Il sito archeologico nell'oasi di Fayyum
di Danila Clegg - Il Cairo - Torna a rivivere la 'citta' del passatò, questo il suo nome in arabo, fra le dune del deserto che costeggiano l'oasi del Fayyum a circa cento chilometri a sud del Cairo. In una cerimonia alla quale ha partecipato il segretario di stato per le antichità Zahi Hawass è stato inaugurato il sito archeologico al quale hanno lavorato per anni i tecnici e gli archeologi dell'Università di Pisa in un progetto reso possibile dal contributo di tre milioni e mezzo di euro della cooperazione italiana al programma più ampio (Issemm) nato nel 2005 e il cui obiettivo è quello di valorizzare le aree archeologiche della zona promuovendone lo sviluppo socioeconomico e tutelando l'aspetto ambientale.
Medinet Madi è collegata con una pista creata appositamente nel deserto, al parco naturale di Wadi Ryan all'interno del quale si trova la famosa valle delle balene fossili, sito riconosciuto dall'Unesco.
L'obiettivo, come conferma Ginevra Letizia, capo della cooperazione italiana in Egitto, è puntare ad un turismo alternativo "non solo come modello ma anche come capacità di miglirare le condizioni sociali ed economiche dell'area".
Nella cerimonia è stata inaugurato anche il visitor centre di medinet Madi, le cui suggestive rovine fino agli anni ottanta spuntavano appena dalle dune sabbiose del deserto, dando vita al primo parco archeologico-naturalistico in Egitto anche grazie al lavoro di decine di operai specializzati e tecnici della zona.

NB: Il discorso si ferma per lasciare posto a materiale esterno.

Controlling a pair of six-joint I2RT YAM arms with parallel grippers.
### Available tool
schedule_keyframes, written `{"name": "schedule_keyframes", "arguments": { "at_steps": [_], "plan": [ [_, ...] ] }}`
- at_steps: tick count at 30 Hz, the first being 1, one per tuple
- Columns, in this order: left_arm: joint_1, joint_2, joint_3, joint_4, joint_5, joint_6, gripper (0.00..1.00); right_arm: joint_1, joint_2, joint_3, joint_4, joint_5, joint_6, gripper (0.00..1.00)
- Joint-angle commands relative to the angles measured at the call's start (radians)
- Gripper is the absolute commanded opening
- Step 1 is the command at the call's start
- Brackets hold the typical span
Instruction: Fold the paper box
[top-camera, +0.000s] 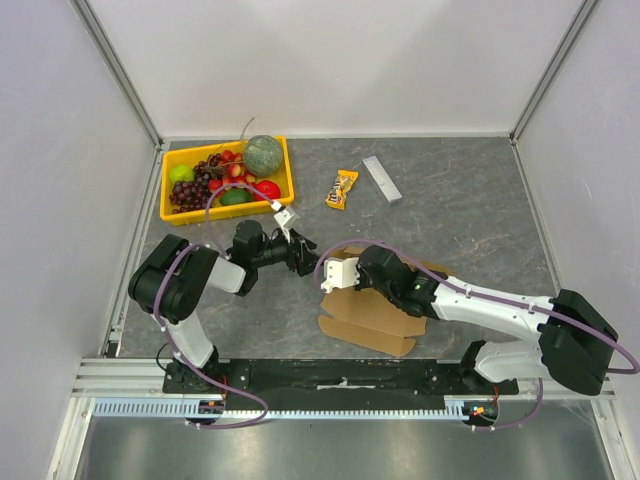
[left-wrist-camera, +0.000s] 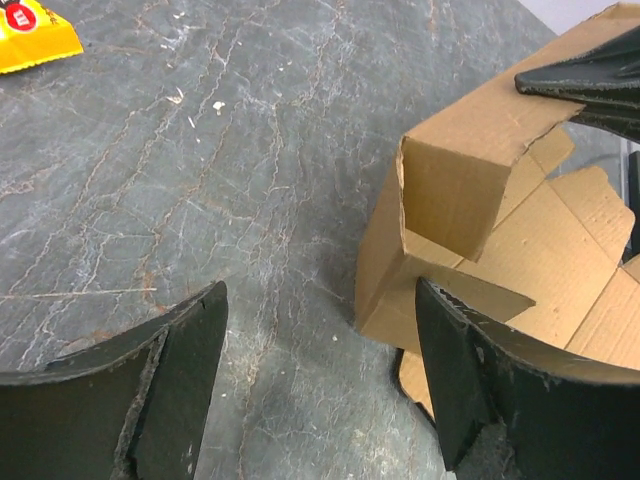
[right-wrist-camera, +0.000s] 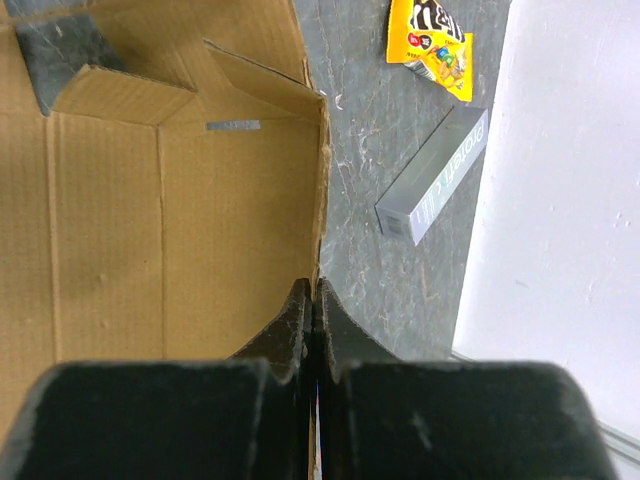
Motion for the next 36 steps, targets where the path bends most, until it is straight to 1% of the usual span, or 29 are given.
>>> {"name": "schedule_keyframes", "arguments": {
  "at_steps": [1, 8, 15, 16, 21, 28, 36],
  "plan": [
    [-0.011, 0.013, 0.027, -0.020, -0.005, 0.079, 0.81, 0.005, 0.025, 0.012, 0.043, 0.046, -0.057, 0.00],
    [-0.023, 0.028, 0.016, 0.026, 0.039, 0.074, 0.80, 0.006, 0.026, -0.011, 0.070, 0.066, -0.085, 0.00],
    [-0.046, 0.040, 0.010, 0.068, 0.104, 0.070, 0.80, 0.016, 0.003, -0.037, 0.104, 0.038, -0.088, 0.00],
    [-0.051, 0.040, 0.007, 0.075, 0.113, 0.068, 0.80, 0.016, 0.002, -0.040, 0.138, 0.038, -0.086, 0.00],
    [-0.072, 0.052, 0.002, 0.104, 0.135, 0.054, 0.80, 0.017, 0.017, -0.051, 0.186, 0.043, -0.072, 0.00],
    [-0.100, 0.059, 0.010, 0.086, 0.106, 0.068, 0.80, 0.026, 0.025, -0.067, 0.218, 0.032, -0.068, 0.00],
    [-0.145, 0.036, 0.002, 0.063, 0.003, 0.093, 0.79, 0.058, 0.008, -0.110, 0.282, 0.049, -0.036, 0.00]
  ]
}}
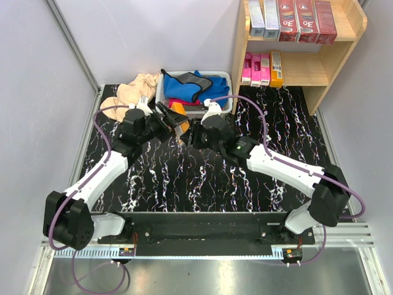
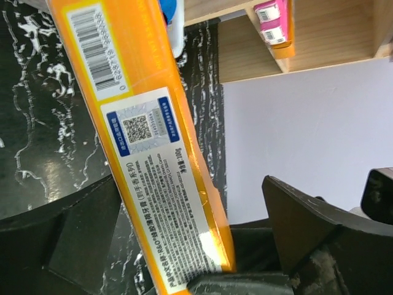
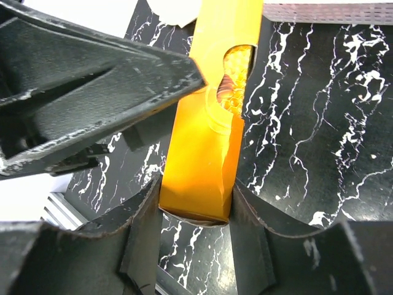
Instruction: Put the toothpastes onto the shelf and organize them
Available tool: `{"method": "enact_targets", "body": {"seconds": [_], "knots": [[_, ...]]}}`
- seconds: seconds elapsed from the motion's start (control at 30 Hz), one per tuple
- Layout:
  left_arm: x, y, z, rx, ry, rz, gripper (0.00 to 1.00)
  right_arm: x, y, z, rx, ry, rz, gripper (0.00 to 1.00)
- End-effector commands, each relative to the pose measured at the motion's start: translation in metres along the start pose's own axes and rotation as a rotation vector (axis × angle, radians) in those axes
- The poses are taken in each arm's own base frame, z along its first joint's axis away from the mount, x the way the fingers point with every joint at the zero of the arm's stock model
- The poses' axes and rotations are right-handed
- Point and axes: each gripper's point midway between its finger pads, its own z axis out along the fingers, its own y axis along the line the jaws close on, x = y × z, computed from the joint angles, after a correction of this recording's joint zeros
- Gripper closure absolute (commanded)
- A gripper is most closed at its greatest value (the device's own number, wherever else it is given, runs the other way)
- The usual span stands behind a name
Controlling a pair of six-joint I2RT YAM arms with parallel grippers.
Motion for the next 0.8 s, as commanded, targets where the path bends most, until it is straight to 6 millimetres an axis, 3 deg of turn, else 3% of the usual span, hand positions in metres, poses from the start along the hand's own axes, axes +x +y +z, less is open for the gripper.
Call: {"method": "enact_targets", "body": {"seconds": [0.0, 0.03, 0.23, 0.27, 0.33, 0.37, 0.4, 0.47, 0.5, 0.53, 0.77], "knots": [[-0.027, -0.035, -0.016, 0.034, -0.088, 0.139, 0.01, -0.034, 0.005, -0.02, -0.027, -0.1, 0.027, 0.59], [-0.026, -0.025, -0.018, -0.024, -0.075, 0.143, 0.01, -0.034, 0.002, -0.02, -0.031, -0.093, 0.034, 0.59], [-0.041, -0.012, -0.032, -0.152, -0.134, 0.244, 0.01, -0.045, -0.014, -0.03, -0.087, -0.074, 0.122, 0.59], [-0.042, -0.01, -0.033, -0.163, -0.143, 0.249, 0.01, -0.048, -0.031, -0.029, -0.071, -0.076, 0.17, 0.59], [-0.043, -0.009, -0.036, -0.173, -0.151, 0.258, 0.01, -0.051, -0.03, -0.037, -0.149, -0.069, 0.228, 0.59], [-0.043, -0.007, -0.036, -0.178, -0.151, 0.26, 0.01, -0.062, -0.045, -0.04, -0.143, -0.091, 0.261, 0.59], [-0.042, -0.005, -0.036, -0.182, -0.148, 0.26, 0.01, -0.069, -0.039, -0.049, -0.206, -0.096, 0.274, 0.59], [-0.041, -0.002, -0.035, -0.188, -0.144, 0.257, 0.01, -0.068, -0.052, -0.053, -0.229, -0.089, 0.338, 0.59], [-0.041, -0.001, -0.034, -0.192, -0.141, 0.255, 0.01, -0.084, -0.056, -0.063, -0.273, -0.123, 0.347, 0.59], [-0.04, 0.001, -0.033, -0.195, -0.141, 0.255, 0.01, -0.081, -0.064, -0.065, -0.281, -0.117, 0.381, 0.59], [-0.032, 0.01, -0.027, -0.199, -0.108, 0.236, 0.01, -0.122, -0.098, -0.112, -0.444, -0.22, 0.448, 0.58]]}}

Un aspetto messo in risalto da Antonio Giammarusti, a cui è stata affidata la direzione tecnica del progetto che si è detto "orgolioso" del lavoro compiuto. Il legame fra la città, famosa perché ospita un raro esempio di tempio del medio regno, ma anche vestigia tolemaiche, romane e copte, e l'Italia è lunga e costante. Fu il grande archeologo e papirologo Achille Vogliano a scoprire e studiare per primo, nella seconda metà degli anni Trenta, la città fondata nel secondo millennio avanti cristo e dove Amenemhat III iniziò la costruzione del tempio dedicato alla dea cobra Renenut e al dio coccodrillo Sobek di Scedet. A Medinet Madi, conosciuta anche come la città dei leoni per le statue risalenti al secondo secolo avanti cristo, che ne decorano il viale principale, è ancora visibile l'edificio che serviva da 'nursery' per i coccodrilli, che venivano poi imbalsamati e venduti ai fedeli al culto.